Prints, Printmakers, and Printing

Linoleum relief with tools


What I do and how I do it.
My art background is in sculpture but during the last five or six years I began experimenting with printmaking.
What is printing and what does it involve?

To give you a better understanding of what I do, and the process I use, I will explain a few things about printmaking. It has its own language and  a variety of techniques and processes.

Three types of printing are; relief, intaglio, and planar.
Relief printing is when sections around the design on the matrix are removed, and ink is rolled onto the remaining surface. The paper is laid over the inked surface and the image is transferred from the template to the paper by hand rubbing or putting through a press.
Intaglio printing is the opposite of relief printing. The image is etched into the matrix with a sharp instrument making chiseled channels below the surface. The entire  plate is inked than cleaned leaving only the ink imbedded  in the chiseled channels.
Planar prints such as monoprints are made when ink is applied to the whole surface of the matrix (a Plexiglass or a thin metal plate).

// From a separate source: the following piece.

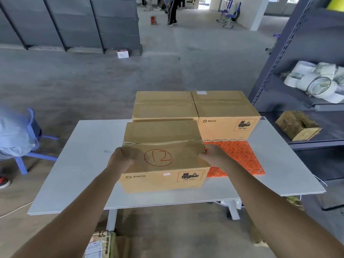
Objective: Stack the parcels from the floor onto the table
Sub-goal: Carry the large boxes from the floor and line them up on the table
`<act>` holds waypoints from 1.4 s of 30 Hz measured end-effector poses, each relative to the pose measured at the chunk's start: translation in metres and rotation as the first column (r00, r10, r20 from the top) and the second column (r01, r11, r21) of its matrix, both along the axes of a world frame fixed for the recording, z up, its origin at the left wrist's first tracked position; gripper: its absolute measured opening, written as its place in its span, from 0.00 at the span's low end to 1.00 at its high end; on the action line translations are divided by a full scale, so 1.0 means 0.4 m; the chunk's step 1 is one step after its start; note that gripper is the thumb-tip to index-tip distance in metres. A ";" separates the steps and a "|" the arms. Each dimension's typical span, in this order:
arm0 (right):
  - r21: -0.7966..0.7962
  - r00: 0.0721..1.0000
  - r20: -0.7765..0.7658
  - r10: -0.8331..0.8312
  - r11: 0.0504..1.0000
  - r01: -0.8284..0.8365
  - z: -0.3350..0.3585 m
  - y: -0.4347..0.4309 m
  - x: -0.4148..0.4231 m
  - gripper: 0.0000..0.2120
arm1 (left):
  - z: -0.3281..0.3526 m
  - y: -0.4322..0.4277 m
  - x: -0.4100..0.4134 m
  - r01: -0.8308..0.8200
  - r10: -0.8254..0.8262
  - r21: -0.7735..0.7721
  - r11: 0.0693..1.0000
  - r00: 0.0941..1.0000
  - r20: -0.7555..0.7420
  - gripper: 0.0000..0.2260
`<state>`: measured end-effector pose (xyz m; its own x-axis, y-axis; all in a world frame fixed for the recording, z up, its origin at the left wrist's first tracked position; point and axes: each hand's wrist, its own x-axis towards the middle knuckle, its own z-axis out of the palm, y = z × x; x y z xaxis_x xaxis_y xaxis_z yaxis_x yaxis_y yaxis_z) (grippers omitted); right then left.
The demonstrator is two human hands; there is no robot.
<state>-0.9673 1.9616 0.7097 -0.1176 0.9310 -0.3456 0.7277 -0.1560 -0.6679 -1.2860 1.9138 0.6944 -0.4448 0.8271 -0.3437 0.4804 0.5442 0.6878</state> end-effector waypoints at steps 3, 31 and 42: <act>-0.009 0.999 -0.030 0.016 1.000 -0.016 0.005 -0.004 -0.002 0.14 | 0.001 0.008 -0.004 0.002 -0.002 0.014 1.000 1.000 -0.018 0.17; 0.098 0.996 0.072 0.048 0.994 -0.055 -0.028 0.011 0.030 0.19 | -0.028 0.032 0.010 0.045 -0.049 0.094 0.995 0.998 0.042 0.17; 0.101 0.861 0.477 0.176 0.962 -0.252 -0.033 -0.022 -0.067 0.30 | -0.018 -0.002 0.035 0.463 -0.436 -0.008 0.886 0.828 -0.353 0.23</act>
<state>-0.9942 1.9526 0.6965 -0.1836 0.9468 -0.2642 0.9608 0.1162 -0.2516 -1.2722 1.9130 0.6872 -0.0940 0.9807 -0.1716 0.8671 0.1653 0.4699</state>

The image is drawn onto the inked plate by scrapping or wiping away certain areas of ink. The paper is laid on top to transfer the image onto the paper either by hand or the use of a printing press.
The techniques I use are relief and planar printing.

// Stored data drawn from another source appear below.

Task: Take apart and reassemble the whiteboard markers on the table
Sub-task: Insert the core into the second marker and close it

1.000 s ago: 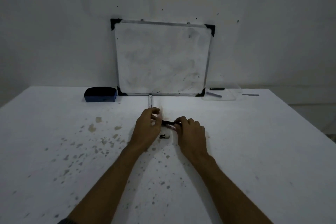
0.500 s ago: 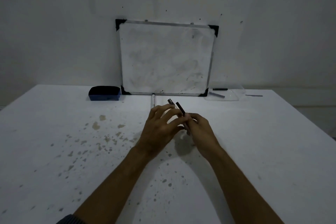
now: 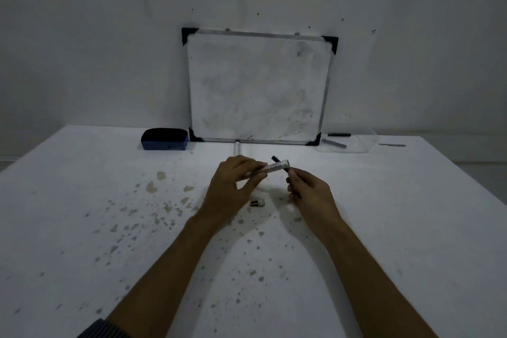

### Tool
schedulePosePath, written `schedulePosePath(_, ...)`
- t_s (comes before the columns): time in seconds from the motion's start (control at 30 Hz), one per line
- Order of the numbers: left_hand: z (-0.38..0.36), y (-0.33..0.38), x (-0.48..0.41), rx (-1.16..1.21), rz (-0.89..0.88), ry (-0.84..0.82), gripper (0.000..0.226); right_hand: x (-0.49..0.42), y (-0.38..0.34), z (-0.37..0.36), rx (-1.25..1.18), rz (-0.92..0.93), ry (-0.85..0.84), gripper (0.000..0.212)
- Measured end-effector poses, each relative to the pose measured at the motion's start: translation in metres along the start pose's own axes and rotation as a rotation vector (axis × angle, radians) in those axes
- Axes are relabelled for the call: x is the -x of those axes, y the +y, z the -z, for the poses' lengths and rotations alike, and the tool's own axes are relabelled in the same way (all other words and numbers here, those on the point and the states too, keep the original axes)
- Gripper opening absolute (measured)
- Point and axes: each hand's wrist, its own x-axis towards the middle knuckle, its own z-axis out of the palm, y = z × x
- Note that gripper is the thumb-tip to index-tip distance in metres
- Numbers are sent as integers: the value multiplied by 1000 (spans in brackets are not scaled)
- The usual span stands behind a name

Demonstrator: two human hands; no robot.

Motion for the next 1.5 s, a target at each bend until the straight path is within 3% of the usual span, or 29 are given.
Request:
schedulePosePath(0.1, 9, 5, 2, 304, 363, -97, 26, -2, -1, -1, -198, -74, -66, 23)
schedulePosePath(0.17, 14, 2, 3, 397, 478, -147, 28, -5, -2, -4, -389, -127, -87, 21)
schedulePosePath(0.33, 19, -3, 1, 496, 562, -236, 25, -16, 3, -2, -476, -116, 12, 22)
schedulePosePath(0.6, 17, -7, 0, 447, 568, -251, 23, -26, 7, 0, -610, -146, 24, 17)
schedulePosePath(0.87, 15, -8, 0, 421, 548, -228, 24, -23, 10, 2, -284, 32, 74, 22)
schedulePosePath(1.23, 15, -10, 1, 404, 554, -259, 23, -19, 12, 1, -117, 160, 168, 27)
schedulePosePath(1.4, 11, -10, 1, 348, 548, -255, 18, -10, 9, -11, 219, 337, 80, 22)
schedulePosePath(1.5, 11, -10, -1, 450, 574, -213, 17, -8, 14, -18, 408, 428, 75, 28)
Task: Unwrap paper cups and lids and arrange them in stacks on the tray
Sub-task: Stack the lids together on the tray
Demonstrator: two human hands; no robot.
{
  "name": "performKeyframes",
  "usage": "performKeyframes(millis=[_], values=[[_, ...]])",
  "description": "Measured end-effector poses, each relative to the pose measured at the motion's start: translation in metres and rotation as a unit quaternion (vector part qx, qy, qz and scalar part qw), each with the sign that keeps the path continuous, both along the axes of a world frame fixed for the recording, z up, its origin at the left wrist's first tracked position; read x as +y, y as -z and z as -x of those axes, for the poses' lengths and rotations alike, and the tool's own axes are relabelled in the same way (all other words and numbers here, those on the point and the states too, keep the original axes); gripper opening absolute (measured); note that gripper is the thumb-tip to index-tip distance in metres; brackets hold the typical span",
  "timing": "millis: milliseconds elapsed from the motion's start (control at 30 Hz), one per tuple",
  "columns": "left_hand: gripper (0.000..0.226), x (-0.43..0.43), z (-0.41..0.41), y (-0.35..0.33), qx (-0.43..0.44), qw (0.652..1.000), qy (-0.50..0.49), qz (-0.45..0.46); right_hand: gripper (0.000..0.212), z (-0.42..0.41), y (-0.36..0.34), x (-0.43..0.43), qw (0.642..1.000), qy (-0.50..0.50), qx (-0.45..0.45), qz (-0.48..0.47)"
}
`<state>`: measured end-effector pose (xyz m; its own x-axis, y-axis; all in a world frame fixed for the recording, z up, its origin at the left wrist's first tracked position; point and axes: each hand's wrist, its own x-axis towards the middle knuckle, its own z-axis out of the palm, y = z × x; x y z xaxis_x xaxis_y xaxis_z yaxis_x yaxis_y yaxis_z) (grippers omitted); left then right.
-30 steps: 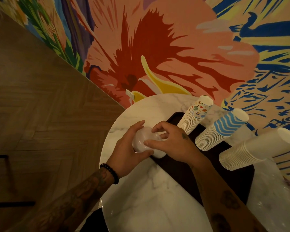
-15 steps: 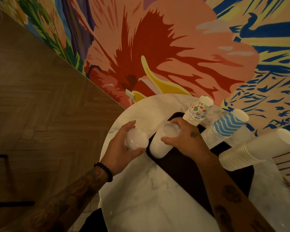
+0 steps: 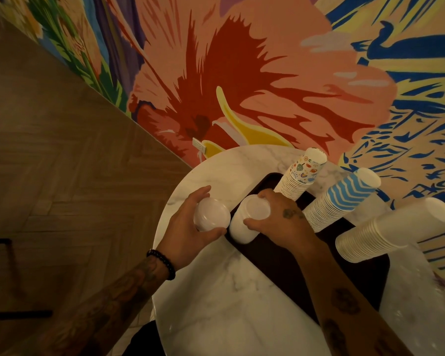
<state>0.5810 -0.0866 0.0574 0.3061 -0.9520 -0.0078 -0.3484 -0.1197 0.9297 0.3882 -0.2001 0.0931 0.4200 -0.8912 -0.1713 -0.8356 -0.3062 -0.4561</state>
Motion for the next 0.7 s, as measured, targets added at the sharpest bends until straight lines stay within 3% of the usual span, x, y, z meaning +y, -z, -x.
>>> performKeyframes(millis=[300,433,533,633,700], values=[[0.089,0.001,0.000,-0.004,0.004,1.000,0.007,0.002,0.073,-0.003,0.002,0.004,1.000,0.003,-0.015,-0.006],[0.089,0.002,0.000,-0.008,0.000,1.000,0.018,0.017,0.068,-0.004,-0.011,0.007,0.997,0.015,-0.073,0.024],[0.091,0.000,0.003,-0.012,-0.008,0.999,0.022,0.031,0.050,-0.013,-0.027,0.012,0.986,0.003,-0.152,0.069],[0.091,-0.001,0.006,-0.019,0.002,0.998,0.026,0.049,0.045,-0.025,-0.041,0.019,0.979,-0.023,-0.201,0.014],[0.090,-0.002,0.008,-0.025,0.010,0.998,0.027,0.059,0.046,-0.033,-0.047,0.025,0.983,-0.033,-0.175,-0.040]])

Printing from my carved wood relief

A few more descriptions.
Matrix or template from which you transfer the image unto another surface. A matrix can be a piece of wood, glass, linoleum or any other materials. In my work I use the surfaces of my previous carved wood sculptures, linoleum and hand cut stencils or glass as my matrix.
Linoleum a soft material that can cut by hand with a special carving tool.
Stencil is cut from a thin material such as Mylar that can hold its form.
Special printing ink is applied to the surface of the matrix and then transferred unto a special printing paper either by using a printing press or rubbing by hand.

My prints can only be printed once. I experiment and explore new ways to print. I am not a traditional printmaker and allow for unpredictable surprises when I rub by hand transferring the images to the printing paper. In my work I build up various layers on special printmaking paper using a combination of monotype, my carved wood blocks, linocuts, hand cut stencils and mixed media materials. I refer to my prints as experimental prints.

You are invited to see my prints along with other printmakers in the group “24 HANDS” at the Dunedin Fine Arts Center. There are a variety of printmakers and printing techniques. The show is up until May 16.

I have been an invited participant in “24 HANDS”  started by Marjorie Greene Graff about three years ago.  This printmaking group began as a cooperative of 12 printmakers. The objective of the group is to show and educate people about the wonders of printmaking. “24 HANDS” exhibits in a variety of settings, including many educational institutions such as University of Tampa and St. Petersburg College. Currently the group has a print show at Dunedin Fine Arts Center. The next show will be in June at the University of Tampa and in January of 2023 at the Brooker Creek Natural Preserve. I will be participating in these 2022/23 exhibitions.

You are also invited to view my prints in June 15, 2022 at an exhibition with other Jamaican printmakers from the Fine Arts Printmakers Jamaica  in Kingston, Jamaica at the University of the West Indies Regional Headquarters.